From mid-February to mid-March, when the coronavirus hit, I attended around 10 state conventions and participated in presidential debates at some of them. I was trying to attend every convention I could. And I was loving it!
There was probably about 15 LP state conventions from mid-February, when Amash secretly suspended his congressional campaign, and mid-March, when the shutdown happened. Amash could have participated in at least a few presidential debates during that period of time. He chose not to.
In fact, just last week, Amash told the mainstream press that he planned to announce his presidential intentions within a few days. But then he obviously learned that there were 3 more presidential debates this week — tonight, Friday, and Saturday. Thus, he has obviously postponed his announcement until these debates are over.
Some of Amash’s supporters are upset with me because i am pointing out his conservative positions in this video series.
But what choice do I have? Should I simply sit back and let Amash succeed with his plan to have the LP presidential nomination simply handed to him on a silver platter at the last minute without having his conservative positions identified, examined, challenged, and scrutinized in a long series of LP presidential debates?
If Amash had entered the LP presidential race months ago and participated with the rest of us in the extensive debate process, this video series would not have been necessary. This video series is extremely time-consuming. It takes me from other things I need to do. But given his strategy to announce as late as possible precisely to avoid the debates, this video series is really just a substitute for what would have happened during those debates.

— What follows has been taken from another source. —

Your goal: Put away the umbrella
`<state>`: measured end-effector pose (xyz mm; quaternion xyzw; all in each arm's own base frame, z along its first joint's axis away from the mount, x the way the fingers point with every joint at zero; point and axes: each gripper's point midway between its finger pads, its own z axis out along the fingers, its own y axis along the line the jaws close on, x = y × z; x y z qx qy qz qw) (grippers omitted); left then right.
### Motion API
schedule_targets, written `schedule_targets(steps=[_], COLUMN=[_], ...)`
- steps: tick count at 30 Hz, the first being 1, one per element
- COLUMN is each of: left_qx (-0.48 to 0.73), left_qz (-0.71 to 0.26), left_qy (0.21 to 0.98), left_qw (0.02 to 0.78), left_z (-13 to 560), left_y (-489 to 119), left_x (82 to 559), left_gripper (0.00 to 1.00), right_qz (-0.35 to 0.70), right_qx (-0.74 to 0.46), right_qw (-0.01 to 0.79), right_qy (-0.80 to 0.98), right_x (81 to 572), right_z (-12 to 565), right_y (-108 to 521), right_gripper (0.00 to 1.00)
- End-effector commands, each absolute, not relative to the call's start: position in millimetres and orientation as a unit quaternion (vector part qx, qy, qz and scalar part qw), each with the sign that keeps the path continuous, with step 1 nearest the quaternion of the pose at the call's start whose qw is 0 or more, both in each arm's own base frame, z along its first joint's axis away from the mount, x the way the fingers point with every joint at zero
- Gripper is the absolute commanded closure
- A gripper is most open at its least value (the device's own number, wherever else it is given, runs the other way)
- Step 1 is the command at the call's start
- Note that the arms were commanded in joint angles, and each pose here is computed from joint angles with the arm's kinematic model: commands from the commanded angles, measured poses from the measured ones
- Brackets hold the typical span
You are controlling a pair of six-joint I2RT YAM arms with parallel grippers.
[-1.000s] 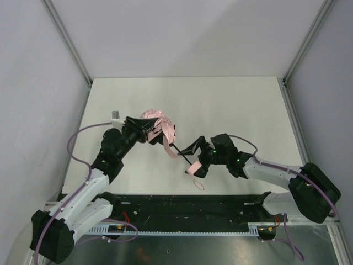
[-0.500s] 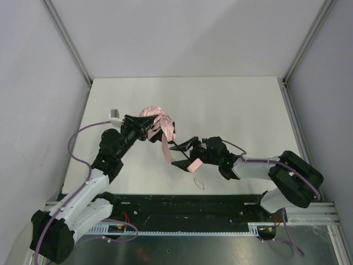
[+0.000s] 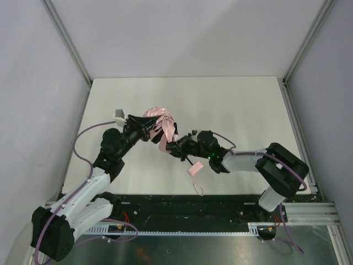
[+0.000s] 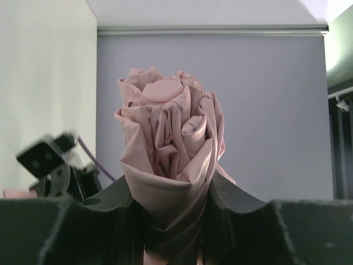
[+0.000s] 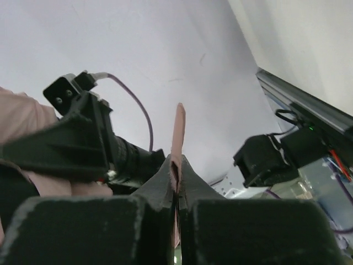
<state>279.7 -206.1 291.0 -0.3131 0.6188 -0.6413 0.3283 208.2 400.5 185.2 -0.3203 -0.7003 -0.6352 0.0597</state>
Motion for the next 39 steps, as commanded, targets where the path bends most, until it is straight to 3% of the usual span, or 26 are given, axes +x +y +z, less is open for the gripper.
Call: schedule_targets(steps=[1, 5, 10, 15, 22, 26, 36, 39], left_qx=[-0.266, -0.244, -0.26, -0.293, -0.298, -0.31, -0.366, -0.378], left_qz=[-0.709, -0.717, -0.686, -0.618, -0.536, -0.488, -0.365, -0.338], left_qy=[0.585, 0.598, 0.635, 0.695, 0.756, 0.78, 0.825, 0.836], left_qw=[0.29, 0.262, 0.24, 0.219, 0.229, 0.241, 0.227, 0.211], left_z=[337.3, 331.8, 275.8, 190.0, 118.2, 87.6, 9.6, -9.2], left_y=[-222.9, -236.1, -237.9, -236.1, -234.6, -228.7, -205.1, -201.6], left_x=[256.1, 237.9, 225.5, 225.6, 242.5, 253.3, 258.1, 252.0], left_gripper=[1.0, 1.0, 1.0, 1.0, 1.0, 1.0, 1.0, 1.0], right_qz=[-0.656, -0.647, -0.635, -0.664, -0.668, -0.623, -0.396, -0.352], right_qx=[-0.256, -0.26, -0.243, -0.197, -0.143, -0.112, 0.001, 0.027], right_qw=[0.012, -0.044, -0.13, -0.129, -0.112, -0.134, -0.198, -0.205], right_qy=[-0.71, -0.715, -0.721, -0.71, -0.722, -0.762, -0.897, -0.913], right_x=[223.9, 257.3, 305.6, 324.2, 327.8, 335.0, 357.3, 361.0], right_z=[213.6, 197.8, 175.8, 148.2, 97.1, 67.1, -3.8, -12.5], right_y=[427.7, 422.6, 396.8, 390.5, 392.1, 384.3, 351.3, 342.0], right_gripper=[1.0, 1.0, 1.0, 1.0, 1.0, 1.0, 1.0, 0.94])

Why should Amash be exempt from the LP debate process? Because he is a lifelong Republican? Because he receives national publicity from the mainstream press? Because he is a member of Congress?

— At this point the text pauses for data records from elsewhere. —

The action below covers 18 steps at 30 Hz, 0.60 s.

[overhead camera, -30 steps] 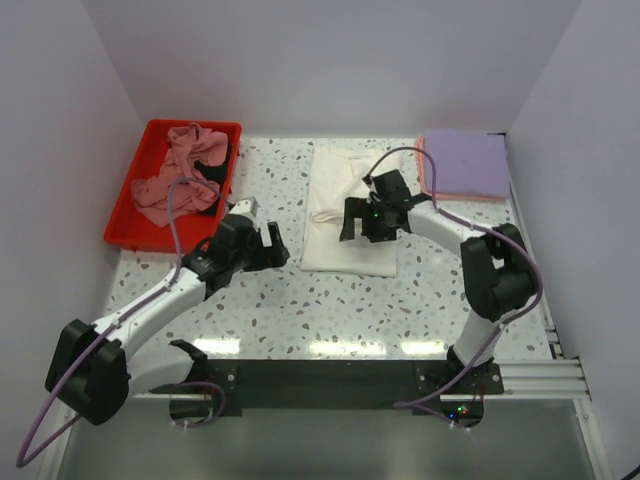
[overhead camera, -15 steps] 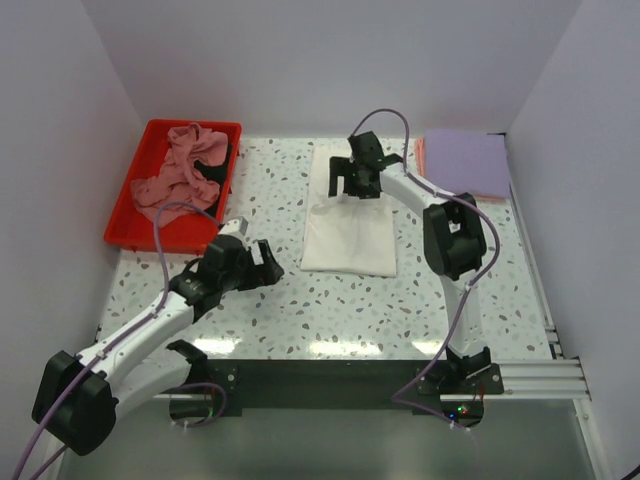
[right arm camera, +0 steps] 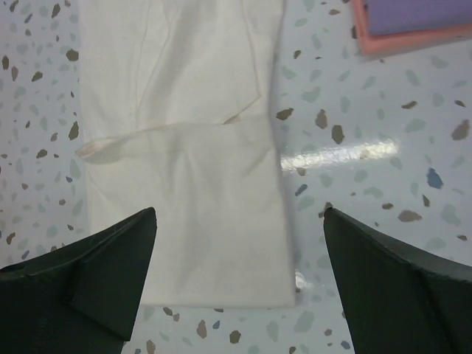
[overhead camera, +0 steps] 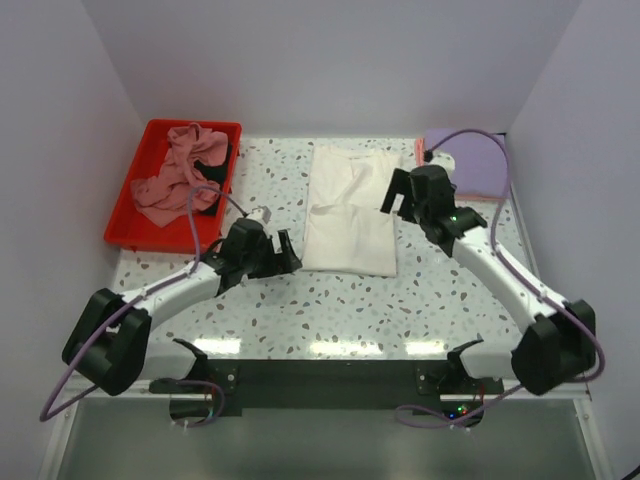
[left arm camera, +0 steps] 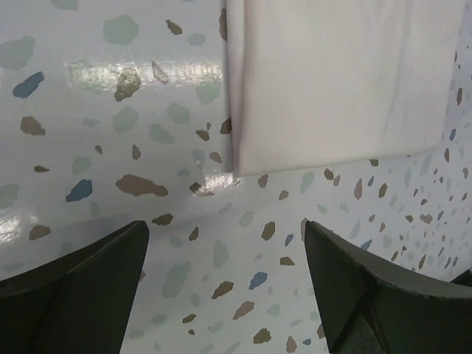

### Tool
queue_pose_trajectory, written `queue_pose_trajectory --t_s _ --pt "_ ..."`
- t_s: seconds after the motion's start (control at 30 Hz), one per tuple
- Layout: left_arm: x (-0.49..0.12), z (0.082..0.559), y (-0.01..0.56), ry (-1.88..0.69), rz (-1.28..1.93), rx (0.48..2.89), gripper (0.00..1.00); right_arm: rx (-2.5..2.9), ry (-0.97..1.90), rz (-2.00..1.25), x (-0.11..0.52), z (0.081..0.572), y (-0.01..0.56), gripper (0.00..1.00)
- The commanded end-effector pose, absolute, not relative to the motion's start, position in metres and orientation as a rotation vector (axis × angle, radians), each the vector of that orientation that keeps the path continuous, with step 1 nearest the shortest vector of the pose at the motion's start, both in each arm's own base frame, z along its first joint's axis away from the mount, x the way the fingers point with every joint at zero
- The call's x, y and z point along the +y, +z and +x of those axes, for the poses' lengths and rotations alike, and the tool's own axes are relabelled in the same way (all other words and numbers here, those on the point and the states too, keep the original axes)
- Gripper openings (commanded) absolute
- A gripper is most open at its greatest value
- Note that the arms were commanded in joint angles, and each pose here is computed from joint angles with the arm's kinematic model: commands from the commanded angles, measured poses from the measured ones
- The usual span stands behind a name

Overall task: Fold and stack the t-shirts
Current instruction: Fold the tshirt

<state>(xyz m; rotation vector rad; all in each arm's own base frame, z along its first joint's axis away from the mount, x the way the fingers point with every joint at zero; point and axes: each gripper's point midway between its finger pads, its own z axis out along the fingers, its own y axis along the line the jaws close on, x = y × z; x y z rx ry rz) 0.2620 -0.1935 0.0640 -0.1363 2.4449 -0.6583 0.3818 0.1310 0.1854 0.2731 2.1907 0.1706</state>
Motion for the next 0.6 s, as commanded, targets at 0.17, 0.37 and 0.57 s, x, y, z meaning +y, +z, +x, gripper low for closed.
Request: queue_pose_trajectory --t_s 0.17,0.37,0.57 --pt "-0.252 0.294 0.079 -0.828 0.02 2.374 0.73 2.124 0.029 0.443 0.074 0.325 0.176 0.99" --pt "-0.26 0.284 0.058 -0.817 0.028 2.431 0.57 2.167 -0.023 0.42 0.066 0.314 0.168 0.99" --pt "-0.257 0.286 0.039 -0.752 -0.004 2.474 0.43 2.205 0.012 0.394 0.073 0.31 0.158 0.99"
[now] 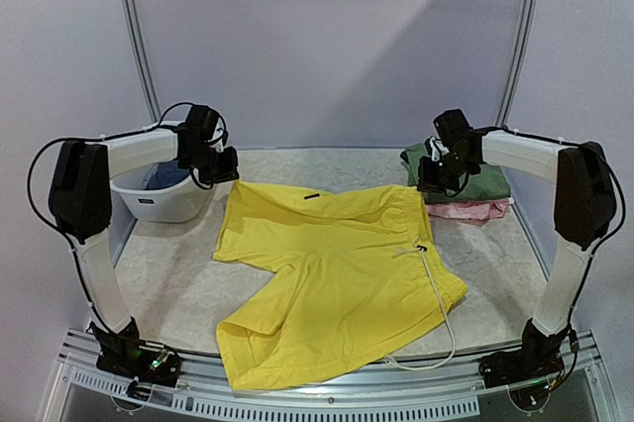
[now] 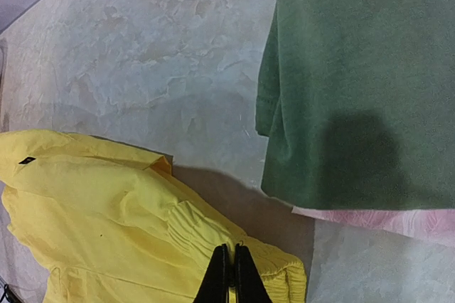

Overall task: Fold and stack the mixed laundry pile
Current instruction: Flatten out the crumpled shorts at the center of the board.

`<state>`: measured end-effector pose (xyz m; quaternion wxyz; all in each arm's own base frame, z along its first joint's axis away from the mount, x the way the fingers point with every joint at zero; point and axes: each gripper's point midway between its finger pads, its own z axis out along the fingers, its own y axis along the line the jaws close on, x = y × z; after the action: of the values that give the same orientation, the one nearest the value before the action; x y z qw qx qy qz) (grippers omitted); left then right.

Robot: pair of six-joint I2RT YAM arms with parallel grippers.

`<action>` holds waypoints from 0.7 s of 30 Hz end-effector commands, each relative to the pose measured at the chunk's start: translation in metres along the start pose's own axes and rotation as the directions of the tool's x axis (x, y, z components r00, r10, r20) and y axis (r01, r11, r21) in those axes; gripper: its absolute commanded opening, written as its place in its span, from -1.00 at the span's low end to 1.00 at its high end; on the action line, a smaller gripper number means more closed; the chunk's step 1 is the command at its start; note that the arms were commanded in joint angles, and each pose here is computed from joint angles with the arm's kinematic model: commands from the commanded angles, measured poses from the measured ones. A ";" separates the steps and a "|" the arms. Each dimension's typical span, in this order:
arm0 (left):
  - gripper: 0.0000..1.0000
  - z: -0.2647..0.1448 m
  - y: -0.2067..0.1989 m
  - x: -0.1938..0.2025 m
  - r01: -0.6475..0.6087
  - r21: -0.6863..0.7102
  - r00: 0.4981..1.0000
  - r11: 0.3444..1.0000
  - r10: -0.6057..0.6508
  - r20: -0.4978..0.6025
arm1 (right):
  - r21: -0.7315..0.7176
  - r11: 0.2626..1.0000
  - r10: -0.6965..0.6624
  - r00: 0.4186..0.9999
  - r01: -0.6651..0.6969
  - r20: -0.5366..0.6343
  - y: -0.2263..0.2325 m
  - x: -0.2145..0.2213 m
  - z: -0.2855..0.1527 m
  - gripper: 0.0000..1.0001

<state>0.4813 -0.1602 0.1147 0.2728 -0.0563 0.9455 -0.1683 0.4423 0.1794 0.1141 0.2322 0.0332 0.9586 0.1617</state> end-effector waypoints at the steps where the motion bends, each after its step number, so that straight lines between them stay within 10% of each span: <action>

Why should any of those things give him a pass? If he chooses to finally, after some 10 years of being outside our party as a Republican and an Independent, come into our party and seek our presidential nomination, why shouldn’t he be expected to be participate in the crucible of LP presidential debates, just like the rest of us?
After all, why does practically every state LP want a presidential debate? Why not just one overall debate? It’s because LP members all over the country want to see how their presidential candidates operate under fire — what their positions are — and how they are going to defend libertarianism to the American people.
These debates are not an easy process for LP presidential candidates. They are an arduous process. Each candidate must carefully prepare for them. Each candidate has to be constantly on his toes.Each candidate is being questioned and challenged by moderators, LP members, and his opponents. Each candidate knows that if he misspeaks, everyone will pounce.
Nothing worse can befall a good cause than to have it ineptly defended. Before they vote, the delegates to the LP national convention have a right to know what exactly their presidential candidate is going to be saying to the American people in his role as the party’s standard-bearer. No LP member should be saying in September, “I can’t believe our presidential candidate just told people that. That’s not what our party stands for.”